**Work instruction**
Output the data exactly, with every line intact.

++++ Supplied material ++++

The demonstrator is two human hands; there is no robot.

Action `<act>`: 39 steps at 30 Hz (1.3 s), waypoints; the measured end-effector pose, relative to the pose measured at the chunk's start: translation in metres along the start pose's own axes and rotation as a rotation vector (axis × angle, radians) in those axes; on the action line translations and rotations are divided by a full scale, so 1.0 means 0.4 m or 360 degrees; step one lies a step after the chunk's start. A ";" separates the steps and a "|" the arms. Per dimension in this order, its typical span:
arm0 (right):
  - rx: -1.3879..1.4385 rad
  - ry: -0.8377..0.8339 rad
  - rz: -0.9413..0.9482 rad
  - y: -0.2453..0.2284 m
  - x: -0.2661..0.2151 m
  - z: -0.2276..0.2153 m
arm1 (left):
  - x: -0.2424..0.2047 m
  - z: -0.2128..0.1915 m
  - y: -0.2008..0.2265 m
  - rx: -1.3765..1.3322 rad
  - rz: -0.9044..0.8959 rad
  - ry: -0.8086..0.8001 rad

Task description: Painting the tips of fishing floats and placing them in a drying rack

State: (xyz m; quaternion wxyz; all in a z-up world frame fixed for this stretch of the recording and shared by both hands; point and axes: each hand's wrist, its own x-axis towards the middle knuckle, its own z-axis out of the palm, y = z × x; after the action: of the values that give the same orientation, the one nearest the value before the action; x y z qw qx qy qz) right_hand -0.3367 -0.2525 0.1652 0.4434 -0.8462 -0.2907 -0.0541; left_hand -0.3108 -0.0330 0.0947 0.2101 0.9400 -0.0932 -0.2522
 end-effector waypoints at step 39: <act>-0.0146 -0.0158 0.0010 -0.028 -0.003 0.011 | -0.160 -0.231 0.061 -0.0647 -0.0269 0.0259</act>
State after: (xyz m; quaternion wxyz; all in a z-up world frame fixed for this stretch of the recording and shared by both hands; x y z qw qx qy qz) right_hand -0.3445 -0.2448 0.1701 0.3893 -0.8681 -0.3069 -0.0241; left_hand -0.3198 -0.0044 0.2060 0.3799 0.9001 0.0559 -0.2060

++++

**Reply**
The demonstrator is two human hands; there is no robot.

Action `<act>`: 39 steps at 30 Hz (1.3 s), waypoints; the measured end-effector pose, relative to the pose measured at the chunk's start: translation in metres along the start pose's own axes and rotation as a rotation vector (axis × angle, radians) in those axes; on the action line translations and rotations are divided by a full scale, so 1.0 means 0.4 m or 360 degrees; step one lies a step after the chunk's start. A ";" separates the steps and a "|" the arms. Per dimension in this order, its typical span:
arm0 (right):
  - rx: -1.3879..1.4385 rad
  - ry: -0.8377..0.8339 rad
  - rz: -0.9413..0.9482 rad
  - y: -0.2453..0.2284 m
  - x: -0.2661..0.2151 m
  - z: -0.2276..0.2153 m
arm1 (left):
  - x: -0.2424..0.2047 m
  - z: -0.2128..0.1915 m
  - y: -0.2008..0.2265 m
  - rx: -1.3765..1.3322 rad
  - rz: -0.9044..0.8959 rad
  - ry: -0.8086..0.8001 rad

Task description: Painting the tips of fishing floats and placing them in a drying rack

State: (xyz m; quaternion wxyz; all in a z-up world frame fixed for this stretch of the recording and shared by both hands; point and axes: each hand's wrist, its own x-axis towards the middle knuckle, its own z-axis out of the palm, y = z × x; after the action: of the values that give the same orientation, the one nearest the value before the action; x y z qw qx qy qz) right_hand -0.3367 -0.2525 0.1652 0.4434 -0.8462 -0.2907 -0.0541; left_hand -0.3108 -0.0330 0.0947 0.2101 0.9400 -0.0932 -0.2522
 end-effector waypoints at step 39: <act>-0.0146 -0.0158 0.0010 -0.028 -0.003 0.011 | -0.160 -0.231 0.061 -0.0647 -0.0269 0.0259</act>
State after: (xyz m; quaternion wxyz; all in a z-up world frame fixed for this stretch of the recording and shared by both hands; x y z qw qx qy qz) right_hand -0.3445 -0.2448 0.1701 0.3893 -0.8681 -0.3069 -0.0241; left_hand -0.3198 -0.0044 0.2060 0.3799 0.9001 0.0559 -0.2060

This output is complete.